[Data Boundary: Start]

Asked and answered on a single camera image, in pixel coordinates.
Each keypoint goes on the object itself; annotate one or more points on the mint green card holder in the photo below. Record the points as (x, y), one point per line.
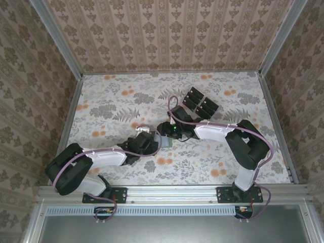
(167, 143)

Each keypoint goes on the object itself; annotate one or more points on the black credit card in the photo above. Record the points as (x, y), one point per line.
(197, 92)
(204, 112)
(211, 101)
(190, 103)
(193, 97)
(207, 106)

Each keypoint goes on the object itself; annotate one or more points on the clear acrylic card rack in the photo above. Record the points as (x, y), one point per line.
(202, 103)

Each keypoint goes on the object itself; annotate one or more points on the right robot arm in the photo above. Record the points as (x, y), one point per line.
(212, 132)

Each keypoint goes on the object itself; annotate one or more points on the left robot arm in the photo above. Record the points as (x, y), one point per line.
(106, 159)

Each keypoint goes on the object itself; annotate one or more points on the black controller board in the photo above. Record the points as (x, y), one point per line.
(243, 211)
(103, 212)

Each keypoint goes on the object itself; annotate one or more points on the grey metal panel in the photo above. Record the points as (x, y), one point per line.
(172, 227)

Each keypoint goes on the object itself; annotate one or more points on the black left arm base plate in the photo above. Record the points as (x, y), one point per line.
(119, 195)

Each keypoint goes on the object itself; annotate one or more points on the aluminium mounting rail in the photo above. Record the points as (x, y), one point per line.
(172, 193)

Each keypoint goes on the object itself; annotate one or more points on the aluminium table side rail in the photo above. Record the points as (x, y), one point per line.
(278, 129)
(65, 129)

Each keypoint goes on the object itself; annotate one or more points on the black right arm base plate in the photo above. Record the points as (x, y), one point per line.
(224, 195)

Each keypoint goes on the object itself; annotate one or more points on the aluminium frame post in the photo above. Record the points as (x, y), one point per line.
(58, 38)
(282, 38)

[Data Boundary: End]

» **What the task requires**: Please write out, exactly as they appear, the lines from the line containing "the black right" through the last line of the records above, both included.

» **Answer for this exercise**:
Each keypoint goes on the object itself; annotate one or more points on the black right arm base plate in the photo above. Record the points as (x, y), one point per line.
(224, 195)

Each keypoint goes on the object itself; annotate one or more points on the aluminium frame post in the photo above. Record the points as (x, y), one point per line.
(58, 38)
(282, 38)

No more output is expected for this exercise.